Старая изба хутора Заболотье подслеповатыми глазами смотрит из-за пашен, вызывая у хозяйского сына невеселые размышления. В ярком солнечном свете, среди весенней природы ветхий дом кажется еще более жалким и неприглядным, чем в другое время года. Старые рябины у ворот грустно покачивают ветками, как бы спрашивая: «Что же это будет? Давний друг наш с каждым годом все больше горбится, словно клонясь к земле под тяжестью прожитых лет: Долго ли он еще выдержит?». Над гумном белеют жерди обрешетины, напоминая выгоревшие кости животных на пастбище. Местами крышу покрывает густой зеленый мох, рядом с трубой выросли две маленькие березки. Прорехи в кровле кто-то пытался заткнуть пучками соломы… Еще плачевнее обстоит дело с хлевом. За то время, что Тоотс отсутствовал, это лишенное каменного фундамента убогое строение совсем покосилось и угрожает рухнуть и задавить скотину. Отовсюду глядят беспомощность и убожество. А обитатели дома дряхлеют вместе с постройками, они не могут не видеть, как все вокруг них разваливается, но ничего не делают, чтобы предотвратить разрушение, как будто все это в порядке вещей. Но, может быть, они и не замечают, как гниет их жилище и остальные постройки? Этот процесс умирания происходит так медленно, что следы разрушительной работы времени бросается в глаза лишь тому, кто долго здесь не был. А возможно, люди и замечают разницу между прошлым и настоящим, но силы их убывают и они уже не в состоянии бороться с этим медленным тлением? Или забота о завтрашнем дне отнимает у них последние остатки сил?

Как бы там ни было, скоро они исчезнут с лица земли вместе со своей ветхой избой, и океан времени поглотит еще один человеческий век!

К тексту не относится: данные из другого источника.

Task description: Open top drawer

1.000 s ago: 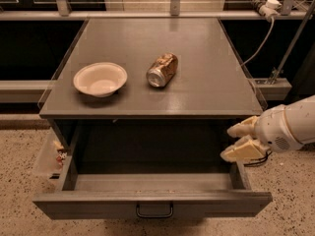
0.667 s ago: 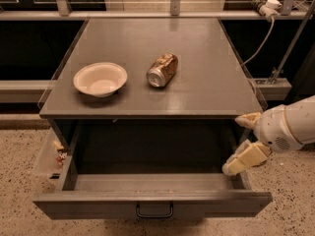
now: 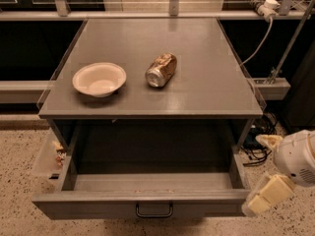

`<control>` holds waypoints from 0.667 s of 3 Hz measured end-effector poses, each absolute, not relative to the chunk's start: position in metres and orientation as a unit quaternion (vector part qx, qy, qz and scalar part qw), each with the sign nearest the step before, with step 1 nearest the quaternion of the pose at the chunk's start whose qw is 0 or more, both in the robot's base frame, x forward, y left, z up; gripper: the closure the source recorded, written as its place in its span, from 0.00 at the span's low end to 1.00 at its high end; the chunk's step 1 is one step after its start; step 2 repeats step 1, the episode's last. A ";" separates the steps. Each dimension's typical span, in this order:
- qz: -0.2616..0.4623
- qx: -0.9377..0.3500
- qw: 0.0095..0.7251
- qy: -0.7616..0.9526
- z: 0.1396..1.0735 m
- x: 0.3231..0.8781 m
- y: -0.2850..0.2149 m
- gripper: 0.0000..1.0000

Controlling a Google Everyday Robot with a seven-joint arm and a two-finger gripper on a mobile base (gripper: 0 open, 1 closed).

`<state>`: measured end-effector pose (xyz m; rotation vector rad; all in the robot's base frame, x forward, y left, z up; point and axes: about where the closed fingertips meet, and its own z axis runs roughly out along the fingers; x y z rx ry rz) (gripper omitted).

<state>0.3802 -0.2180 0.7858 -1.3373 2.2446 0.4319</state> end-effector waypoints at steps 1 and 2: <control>0.157 -0.487 0.241 0.824 0.786 0.374 -0.218 0.00; 0.157 -0.487 0.241 0.824 0.786 0.374 -0.218 0.00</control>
Offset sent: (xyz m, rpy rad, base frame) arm 0.0000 0.0000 0.0000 0.0000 0.0000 0.0000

– Знаешь, Либле… – Управляющий вдруг приподнимается и садится. – Ну их к дьяволу со всеми ихними помолвками! Походил я вчера по своему двору, поглядел кругом и надумал так… кое-какие маленькие планы. Дело в том, что постройки скоро развалятся. Нижние бревна подгнили – одна труха, уже стен не держат. Что-то надо сделать, хоть подпорки поставить, что ли. От старика уже никакого толку, еле-еле душа в теле. Все равно – останусь я здесь или опять уеду в Россию, но в таком запустении тут все бросить нельзя.

– Это верно!

– Да, да, – в раздумье добавляет Тоотс. – Одними приказами да окриками в Заболотье ничего не сделаешь. Здесь нужно руки приложить, а не командовать. Да, черт побери! – оживляется он опять. – Я тут в родных местах уже пошатался немного, пора и за дело браться. А работать я привык, без хлопот и жить скучно. Человек родится на белый свет не для того, чтоб небо коптить, как Иванов говаривал.

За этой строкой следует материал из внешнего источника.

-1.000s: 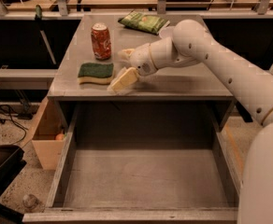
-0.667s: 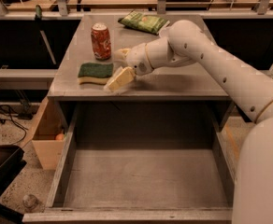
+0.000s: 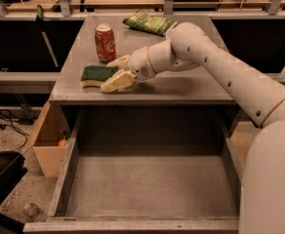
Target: Place sponge into top drawer
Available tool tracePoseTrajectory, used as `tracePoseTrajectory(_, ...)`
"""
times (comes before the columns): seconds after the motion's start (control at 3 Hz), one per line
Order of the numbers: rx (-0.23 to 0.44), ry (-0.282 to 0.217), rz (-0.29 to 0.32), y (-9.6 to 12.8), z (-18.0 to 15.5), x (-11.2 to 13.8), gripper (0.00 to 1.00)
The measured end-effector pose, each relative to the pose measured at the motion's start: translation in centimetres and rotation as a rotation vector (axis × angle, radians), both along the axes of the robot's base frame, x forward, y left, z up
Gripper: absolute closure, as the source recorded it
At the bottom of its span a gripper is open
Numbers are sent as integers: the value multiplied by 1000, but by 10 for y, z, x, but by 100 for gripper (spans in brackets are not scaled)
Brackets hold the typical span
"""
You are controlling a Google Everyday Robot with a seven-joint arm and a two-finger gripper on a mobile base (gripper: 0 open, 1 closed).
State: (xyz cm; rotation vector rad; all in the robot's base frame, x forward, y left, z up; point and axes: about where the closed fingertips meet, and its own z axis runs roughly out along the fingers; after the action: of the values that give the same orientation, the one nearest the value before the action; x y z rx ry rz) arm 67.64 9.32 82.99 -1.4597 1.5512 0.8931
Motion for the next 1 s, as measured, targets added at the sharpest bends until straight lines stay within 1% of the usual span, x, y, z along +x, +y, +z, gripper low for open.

– Правильно, правильно! – поддерживает его звонарь. – На этом хуторе работы хватит, была бы силенка. Вы теперь земледелец, можно сказать, со всех сторон отшлифованный, многое сумеете в Заболотье сделать.

Управляющий имением медленно поднимается, потягивается и глядит вниз, на болото. Работы везде непочатый край. Ну их к лешему со всеми их помолвками к сердечными муками – тут есть дела поважнее. И гость из России сразу загорается новой мыслью, как это с ним обычно бывает: перед его круглыми совиными глазами, словно выплывая из тумана, возникают осушенные болота, хорошо возделанные поля и красивые строения.